Conventional digital stabilisation techniques usually involve using a host of sensors, like inertial measurement units (IMUs), which measure the velocity of the camera and the robot, and hence deduce the unintended motion. If on-board sensors are not viable, they use techniques like feature tracking or motion extraction. Feature tracking involves tracking certain constant features in a scene, like objects or shapes, across successive frames, while motion tracking tracks the movement of the camera, to identify perturbations caused by unintentional motion. Both of these methods are complex processes that require high computational resources. Conventionally, this computation is done at the remote hand-held controller end. This means the video has to be relayed back to the controller, which then processes and finalises the output, making the controllers bulky.

“The software that is used for stabilisation should be light enough, and computationally very inexpensive, so that I can do it with simple microcontrollers and my hand-held remote controller is not bulky,” explains Prof. Vachhani.

For their new method, the researchers at IIT Bombay, aimed to develop a lightweight digital solution that does not rely on sophisticated hardware or feature tracking. They developed a novel method that makes use of a mathematical technique called singular value decomposition. The method involves assigning values called eigenvalues to important characteristics, like shapes and objects within the video. Tracking the changes to these eigenvalues can then be used to calculate the effects of unintended motion on the video.

According to Prof. Vachhani “Eigenvalues capture the main characteristics of the video. Singular value decomposition helps me identify the main eigenvalues and coefficients associated with those values”. The coefficients can then be used to determine if there is any shakiness to the video.

The stabilisation technique relies on the periodic structure of the disturbances. Intentional motion is usually a smooth movement whereas, unintentional motion presents itself as sudden jerks or are wobbly.

“Unintentional motion is going to have a very jittery kind of motion and is associated with periodic signals,” remarks Prof. Vachhani.

Once identified, the periodic signals are filtered out using another mathematical tool called a shape preservation filter. As the name suggests, the filter removes any additional periodicity to the signal, thus preserving the original shape of the signal. Once the periodic signals have been filtered out, the video is considered to be stabilised. The applied method removes only the effects of unintended motion while preserving the scene with a desired motion.

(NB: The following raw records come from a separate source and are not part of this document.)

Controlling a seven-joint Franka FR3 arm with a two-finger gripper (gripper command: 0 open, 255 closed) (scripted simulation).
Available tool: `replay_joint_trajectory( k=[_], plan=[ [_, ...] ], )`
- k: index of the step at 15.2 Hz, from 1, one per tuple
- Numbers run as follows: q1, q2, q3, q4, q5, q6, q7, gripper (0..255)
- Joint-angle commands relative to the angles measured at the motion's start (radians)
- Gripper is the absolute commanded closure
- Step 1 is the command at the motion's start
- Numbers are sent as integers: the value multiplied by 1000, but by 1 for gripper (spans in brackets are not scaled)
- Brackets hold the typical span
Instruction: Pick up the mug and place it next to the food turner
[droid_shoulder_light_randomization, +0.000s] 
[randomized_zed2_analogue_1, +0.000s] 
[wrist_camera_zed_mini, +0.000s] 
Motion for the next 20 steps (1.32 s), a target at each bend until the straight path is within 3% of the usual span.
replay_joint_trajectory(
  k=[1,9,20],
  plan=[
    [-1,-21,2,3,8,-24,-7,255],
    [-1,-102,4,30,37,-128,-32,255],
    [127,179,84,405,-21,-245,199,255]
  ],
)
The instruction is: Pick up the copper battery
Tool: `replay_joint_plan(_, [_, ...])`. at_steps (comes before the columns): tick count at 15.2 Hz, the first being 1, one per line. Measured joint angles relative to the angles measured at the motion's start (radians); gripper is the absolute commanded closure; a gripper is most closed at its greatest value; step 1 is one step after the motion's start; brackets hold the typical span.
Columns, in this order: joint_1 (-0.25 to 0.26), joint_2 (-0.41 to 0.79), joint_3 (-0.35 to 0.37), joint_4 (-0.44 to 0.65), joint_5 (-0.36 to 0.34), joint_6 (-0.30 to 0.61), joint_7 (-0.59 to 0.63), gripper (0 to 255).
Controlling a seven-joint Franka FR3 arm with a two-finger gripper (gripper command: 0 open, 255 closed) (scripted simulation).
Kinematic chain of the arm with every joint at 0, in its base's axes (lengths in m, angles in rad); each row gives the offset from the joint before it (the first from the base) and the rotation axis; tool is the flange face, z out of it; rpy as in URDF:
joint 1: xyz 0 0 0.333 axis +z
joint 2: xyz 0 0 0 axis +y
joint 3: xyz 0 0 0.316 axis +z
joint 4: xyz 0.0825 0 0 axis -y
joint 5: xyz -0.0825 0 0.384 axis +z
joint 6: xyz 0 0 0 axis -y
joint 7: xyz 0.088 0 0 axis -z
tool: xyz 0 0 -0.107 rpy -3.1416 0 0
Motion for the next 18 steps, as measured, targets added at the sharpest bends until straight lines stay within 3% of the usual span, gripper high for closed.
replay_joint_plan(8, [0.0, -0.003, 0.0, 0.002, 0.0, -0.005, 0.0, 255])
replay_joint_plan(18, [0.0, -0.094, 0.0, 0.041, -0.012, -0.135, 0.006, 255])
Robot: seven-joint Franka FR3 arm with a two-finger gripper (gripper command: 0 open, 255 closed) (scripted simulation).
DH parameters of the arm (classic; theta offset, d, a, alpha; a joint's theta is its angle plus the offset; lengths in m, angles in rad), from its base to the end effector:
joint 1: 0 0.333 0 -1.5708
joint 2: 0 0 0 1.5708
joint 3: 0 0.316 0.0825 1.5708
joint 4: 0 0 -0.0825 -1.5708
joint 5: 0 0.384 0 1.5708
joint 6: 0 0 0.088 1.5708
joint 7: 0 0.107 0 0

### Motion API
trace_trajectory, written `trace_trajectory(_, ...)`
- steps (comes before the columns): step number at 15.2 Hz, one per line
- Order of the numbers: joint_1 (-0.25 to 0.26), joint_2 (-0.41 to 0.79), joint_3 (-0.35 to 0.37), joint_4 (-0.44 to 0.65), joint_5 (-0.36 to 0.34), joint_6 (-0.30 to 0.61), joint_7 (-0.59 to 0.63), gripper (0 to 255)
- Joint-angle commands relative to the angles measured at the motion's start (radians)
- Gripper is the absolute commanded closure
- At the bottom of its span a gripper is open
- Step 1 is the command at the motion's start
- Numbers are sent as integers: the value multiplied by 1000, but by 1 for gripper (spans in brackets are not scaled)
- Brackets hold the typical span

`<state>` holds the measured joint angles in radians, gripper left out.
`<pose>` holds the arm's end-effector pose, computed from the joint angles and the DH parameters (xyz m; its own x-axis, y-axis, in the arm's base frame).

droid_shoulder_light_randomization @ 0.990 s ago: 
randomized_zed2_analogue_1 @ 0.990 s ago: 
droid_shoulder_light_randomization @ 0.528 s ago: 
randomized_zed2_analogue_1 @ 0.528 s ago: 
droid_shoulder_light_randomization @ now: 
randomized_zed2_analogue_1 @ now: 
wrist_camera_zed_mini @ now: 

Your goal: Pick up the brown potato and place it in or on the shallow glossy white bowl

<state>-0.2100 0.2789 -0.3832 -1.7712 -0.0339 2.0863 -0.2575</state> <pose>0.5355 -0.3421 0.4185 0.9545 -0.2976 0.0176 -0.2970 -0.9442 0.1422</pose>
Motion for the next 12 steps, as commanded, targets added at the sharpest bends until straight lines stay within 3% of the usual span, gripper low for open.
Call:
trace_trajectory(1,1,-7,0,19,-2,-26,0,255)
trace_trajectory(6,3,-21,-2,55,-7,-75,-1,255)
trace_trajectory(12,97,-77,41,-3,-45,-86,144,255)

Tests on two types of small robots, a spherical one (about the size of a football) and an Unmanned Aerial Vehicle (UAV), showed promising results. They clearly showed improved video stabilisation, even when presented with challenging environmental constraints and large amplitudes of unintended motion. However, continuing research is necessary to assess the performance of the lightweight stabilisation method in various environments and surveillance applications.

Small robots and drones are increasingly finding uses in both commercial and security tasks, like photography, mapping, visual inspection, target detection, and tracking. The new method could potentially expand applications of small-size robots in remote visual observations by significantly improving the quality of video sequences captured by these bots.